北京师范大学刘孝廷教授认为,生命来自于上天或自然,在其没有自然地走到尽头时,不管出于什么原因,采取任何极端措施予以终止都是错误的,对待生命需要有一种神圣感、一种敬畏感。因为这个生命肉身不完全属于你,而是属于整个世界、属于全人类,甚至属于整个宇宙和上天。每个出生在你家的孩子,你都要把他看作是上苍的恩典,何况这也是爱情和生活的结晶,所以孩童本身应该受到最基本的敬重。也就是说,他只是寄居在你的家里的未来的普遍的人(将在)。今天人类社会不敬畏生命的状况,背后的主导价值观主要是虚无主义的。此外,根据海外学者对大陆企业的一项调查,凡有信仰的企业,比如佛教的或基督教的人当老总,其造假率就非常之低,而大部分造假的都来自无神论企业。这就表明人没有信仰不行,因为任何一个系统按照复杂性讲,都不能自证其自身的完备性,各大定律已经把它否定了,否则的话永动机就是存在的,这可以找到科学上的证据,所以人必须找一个超越者来完全自己。现代人过分强调理性,实际上可以理解为理性的僭妄,反向看实际是理性的自我幽闭。刘教授特别提到,宇航员从太空回来之后,绝大多数都发生了精神转向,即有信仰的回来后更加坚定信仰了,没信仰的大部分都选择了一种信仰,这是科学理性对信仰的谦敬,也可说是对理性的一种自我警示或提升。从这个视角出发,我们就看到有许多问题值得重新关注,包括人的生存状况、原子化、赛博格化、宇宙化等,可以尝试通过导入传统的博物学而扩大生命的真实感、展示生命的丰富意义,进而抵制精神虚无主义。为了做到这一点,就需要用第二开端的境界和视野去重新理解生命、人和精神,从静态人学走向动态成人之学,从此在的人学走向将在的人学,开创星际文明的宇宙人学。

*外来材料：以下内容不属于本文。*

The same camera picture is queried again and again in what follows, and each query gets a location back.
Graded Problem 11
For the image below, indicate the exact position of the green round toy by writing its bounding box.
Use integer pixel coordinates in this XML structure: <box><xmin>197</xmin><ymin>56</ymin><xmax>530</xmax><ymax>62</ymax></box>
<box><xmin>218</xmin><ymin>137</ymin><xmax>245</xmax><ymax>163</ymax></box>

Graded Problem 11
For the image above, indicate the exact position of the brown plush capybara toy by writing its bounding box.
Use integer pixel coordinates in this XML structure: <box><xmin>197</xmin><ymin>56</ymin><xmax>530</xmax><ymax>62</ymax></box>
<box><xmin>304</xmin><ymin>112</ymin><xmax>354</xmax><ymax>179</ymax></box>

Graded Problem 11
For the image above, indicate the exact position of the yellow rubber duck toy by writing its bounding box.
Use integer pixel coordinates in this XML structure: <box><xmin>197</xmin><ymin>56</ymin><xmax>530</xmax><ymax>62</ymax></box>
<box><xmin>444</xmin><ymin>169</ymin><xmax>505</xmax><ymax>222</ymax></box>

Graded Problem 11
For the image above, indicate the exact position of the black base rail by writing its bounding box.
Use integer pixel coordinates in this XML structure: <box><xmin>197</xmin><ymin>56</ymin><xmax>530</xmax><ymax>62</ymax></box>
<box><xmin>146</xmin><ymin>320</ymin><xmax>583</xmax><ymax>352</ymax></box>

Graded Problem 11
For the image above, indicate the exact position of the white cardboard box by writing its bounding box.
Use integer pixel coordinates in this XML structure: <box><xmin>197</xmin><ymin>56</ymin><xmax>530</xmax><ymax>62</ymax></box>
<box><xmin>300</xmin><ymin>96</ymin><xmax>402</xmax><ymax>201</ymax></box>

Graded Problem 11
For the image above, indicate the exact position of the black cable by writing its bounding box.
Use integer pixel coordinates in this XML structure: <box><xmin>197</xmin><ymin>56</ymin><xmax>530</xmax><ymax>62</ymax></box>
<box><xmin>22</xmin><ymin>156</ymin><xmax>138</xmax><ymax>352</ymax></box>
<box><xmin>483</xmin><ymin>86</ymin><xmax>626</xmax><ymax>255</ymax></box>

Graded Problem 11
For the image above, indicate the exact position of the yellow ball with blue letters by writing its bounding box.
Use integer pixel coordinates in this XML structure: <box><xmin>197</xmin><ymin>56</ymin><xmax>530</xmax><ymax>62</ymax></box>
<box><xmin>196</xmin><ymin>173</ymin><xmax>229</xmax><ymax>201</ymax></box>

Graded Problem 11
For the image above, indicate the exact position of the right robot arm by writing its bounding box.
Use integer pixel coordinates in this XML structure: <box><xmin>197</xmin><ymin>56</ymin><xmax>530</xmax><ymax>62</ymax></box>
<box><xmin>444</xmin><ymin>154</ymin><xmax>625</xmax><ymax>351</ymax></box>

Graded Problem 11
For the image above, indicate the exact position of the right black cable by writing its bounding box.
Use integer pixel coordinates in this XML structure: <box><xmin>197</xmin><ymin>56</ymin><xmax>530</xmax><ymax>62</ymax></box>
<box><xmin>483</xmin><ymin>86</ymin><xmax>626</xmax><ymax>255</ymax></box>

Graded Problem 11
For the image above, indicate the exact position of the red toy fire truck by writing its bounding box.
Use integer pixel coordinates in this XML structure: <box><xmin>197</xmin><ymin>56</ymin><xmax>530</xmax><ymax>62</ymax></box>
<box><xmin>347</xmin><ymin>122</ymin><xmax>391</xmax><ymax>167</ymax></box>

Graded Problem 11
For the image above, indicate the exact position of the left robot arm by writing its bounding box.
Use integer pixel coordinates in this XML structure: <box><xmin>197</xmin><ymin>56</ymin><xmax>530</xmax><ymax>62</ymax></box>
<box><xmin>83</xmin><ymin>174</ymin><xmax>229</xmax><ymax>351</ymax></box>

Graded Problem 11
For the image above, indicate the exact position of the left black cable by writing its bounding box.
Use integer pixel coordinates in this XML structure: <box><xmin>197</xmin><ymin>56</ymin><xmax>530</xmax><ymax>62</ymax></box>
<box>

尼泊尔蓝毗尼佛教大学的徐梦茹女士以“生命因信仰而坚强”为题在座谈会上做了分享。她说,本科毕业之后她来到尼泊尔工作,这个国家有各种宗教信仰,如此鲜活而自由。她一直在探索,自己的生命究竟在这个宇宙里有何意义和存在的价值?她经常陷入虚无,也畏惧过,敬畏过,直到坚信神的存在。近十年的工作、生活、学习经历让她完成了对信仰的模糊感受,再到对信仰的畏而却步,再到坚信她的生命都有神的指引和护佑以及祝福的三个阶段。她由一个无神论者逐渐转为有神论者,深切地感受到自己的生命是多么受神的护佑。这种感受使她更加坚强,克服了焦虑,摒弃了以前的执念,更加坚定了未来生活的方向。

在为期一天的座谈会中,与会学者从各自的专业背景和人生体验出发,围绕着“信仰与人生价值”这一主题进行了深入的交流。大家讨论热烈,畅所欲言,各抒己见,碰撞出许多真知灼见。我们盼望这样的研讨和分享能对读者客观全面地认识现实社会有所启发和帮助。